I am tired of liberal religionists pointing the finger questioning the ethics of "fill in the blank". How can we have ethics without an authentic, biblical world view? Imagine a church governing body claiming "it is unethical to pull from a denomination". Imagine those same leaders smoking a peacepipe at the communion table with Baal worshipers. Imagine those new denominational Baal worshiping priests telling the local church groups what to do or how to think (ethical standards). That's what national religious pundits are doing to local churches and their associations. There is a gap between theological stances and moral ethics. The PSW and San Joaquin break-offs reflect that. That word "Ethics" gets bandied about too often by progressives. W&A gurus' theological stances mute their outcry for ethical standards. Theology, Christ, the Bible, and all that stuff is the glue holding us masses of people together--the church. Take that away and our organization crumbles. Unrestrained freedom and power can be either a blessing or a burden. During the Nazi era great medical advances came from inhumane experimentation. We questioned whether those ends justified the means. We should do the same with theology/ethics. Even if some good ethical codes come from counter-biblical theologies, we must question the theology (how we view God) before ethics (how we relate to each other). If we have only good social ethics without good theology, then we should just put on fez caps because we are nothing but do-gooder Shriners. We are more than a kind social organization doing good deeds, we are the Church; praise God!

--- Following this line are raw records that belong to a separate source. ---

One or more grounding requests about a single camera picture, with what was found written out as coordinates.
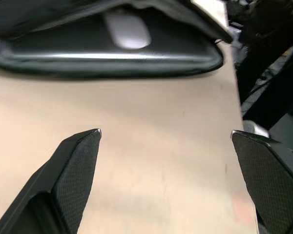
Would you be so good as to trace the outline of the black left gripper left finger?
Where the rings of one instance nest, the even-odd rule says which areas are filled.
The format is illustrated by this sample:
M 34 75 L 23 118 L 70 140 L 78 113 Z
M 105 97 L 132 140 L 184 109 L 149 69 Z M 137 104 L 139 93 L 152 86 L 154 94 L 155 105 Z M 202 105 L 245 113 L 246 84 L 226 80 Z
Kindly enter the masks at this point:
M 75 234 L 91 192 L 100 129 L 64 139 L 0 219 L 0 234 Z

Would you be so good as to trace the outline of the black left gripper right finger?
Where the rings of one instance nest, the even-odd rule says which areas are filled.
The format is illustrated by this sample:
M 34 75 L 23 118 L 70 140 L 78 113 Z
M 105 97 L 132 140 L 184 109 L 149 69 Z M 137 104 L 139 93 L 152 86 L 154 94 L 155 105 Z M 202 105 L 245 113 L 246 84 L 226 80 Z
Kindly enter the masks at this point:
M 274 139 L 238 130 L 231 140 L 261 229 L 293 234 L 293 152 Z

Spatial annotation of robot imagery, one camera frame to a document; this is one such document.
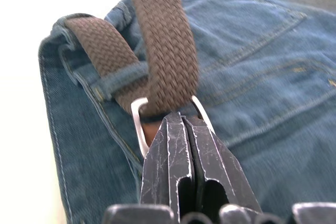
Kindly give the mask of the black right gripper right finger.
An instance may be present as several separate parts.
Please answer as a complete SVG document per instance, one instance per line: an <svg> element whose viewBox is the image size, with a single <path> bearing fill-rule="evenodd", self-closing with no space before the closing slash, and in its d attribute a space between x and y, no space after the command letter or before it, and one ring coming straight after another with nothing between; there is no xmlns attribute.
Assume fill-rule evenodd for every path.
<svg viewBox="0 0 336 224"><path fill-rule="evenodd" d="M234 204L261 212L243 169L224 143L204 121L184 117L196 174L196 209L218 213Z"/></svg>

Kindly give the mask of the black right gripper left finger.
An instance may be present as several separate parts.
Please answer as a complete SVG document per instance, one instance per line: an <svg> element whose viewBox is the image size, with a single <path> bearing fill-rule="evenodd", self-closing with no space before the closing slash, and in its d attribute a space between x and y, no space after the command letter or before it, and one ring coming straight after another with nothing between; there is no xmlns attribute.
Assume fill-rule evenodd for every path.
<svg viewBox="0 0 336 224"><path fill-rule="evenodd" d="M141 203L167 205L175 214L194 211L193 176L186 126L178 112L170 113L144 159Z"/></svg>

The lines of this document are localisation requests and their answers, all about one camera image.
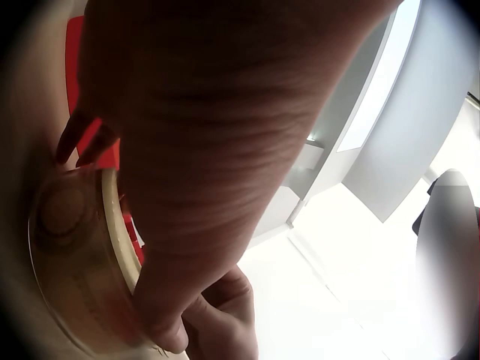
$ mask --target container lid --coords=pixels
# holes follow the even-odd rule
[[[114,168],[102,170],[102,197],[112,247],[125,282],[133,293],[141,265],[123,221],[117,189],[117,171]]]

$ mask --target red object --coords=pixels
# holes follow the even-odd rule
[[[67,36],[65,40],[65,80],[67,85],[67,99],[70,114],[72,114],[73,110],[75,109],[78,100],[77,59],[83,21],[84,17],[78,16],[71,18],[67,23]],[[85,150],[100,124],[101,120],[97,118],[85,131],[82,139],[77,144],[78,155]],[[110,149],[103,153],[103,155],[97,161],[97,166],[99,168],[116,168],[119,170],[120,141],[117,141]],[[144,256],[142,253],[142,248],[137,241],[135,230],[133,229],[132,217],[130,215],[125,215],[123,218],[125,220],[130,238],[132,239],[135,253],[138,256],[140,263],[142,263]]]

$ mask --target black object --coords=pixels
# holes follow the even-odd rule
[[[428,195],[432,194],[433,187],[435,186],[435,183],[437,182],[437,180],[435,180],[428,188],[427,190]],[[424,212],[425,212],[425,208],[422,210],[419,217],[417,217],[417,220],[415,220],[415,222],[412,225],[412,230],[417,236],[419,235],[421,218],[423,217]],[[475,207],[475,212],[477,213],[477,226],[480,228],[480,208]]]

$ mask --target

When W&A leaders dangle an ethical concern in front of you, check their theologies first: if they don't believe the Bible you can't trust their ethics based on situations and not Scripture. The problem is, you as a Bible carrier will be subjected to both their codified agreement and the spirit of the Bible. They will judge you according to both. Different, they will justify their own behaviors according to the situation's highest need with little consideration to the Bible. (They rarely apologize for breaching ethical agreements unless they are totally busted, and even then, good luck!). The ABC and the Episcopal church are still in quite a dilemma. Getting local church groups and their associations to not use their Bibles for theology and ethical standards will be a great trick. Liberal seminaries and bloglodytes are making great progress in this area.
Your theology effects your ethics, and how you hold to those ethics, and with what standards you hold others to ethics. Often, the more clergy garb and religious bling-bling (at least in Baptist circles), the more situation ethics apply--just personal observation. I have no scientific evidence to prove that. Maybe Barna can do a study on it.
I'll take a spirit-filled fisherman's ethics any day!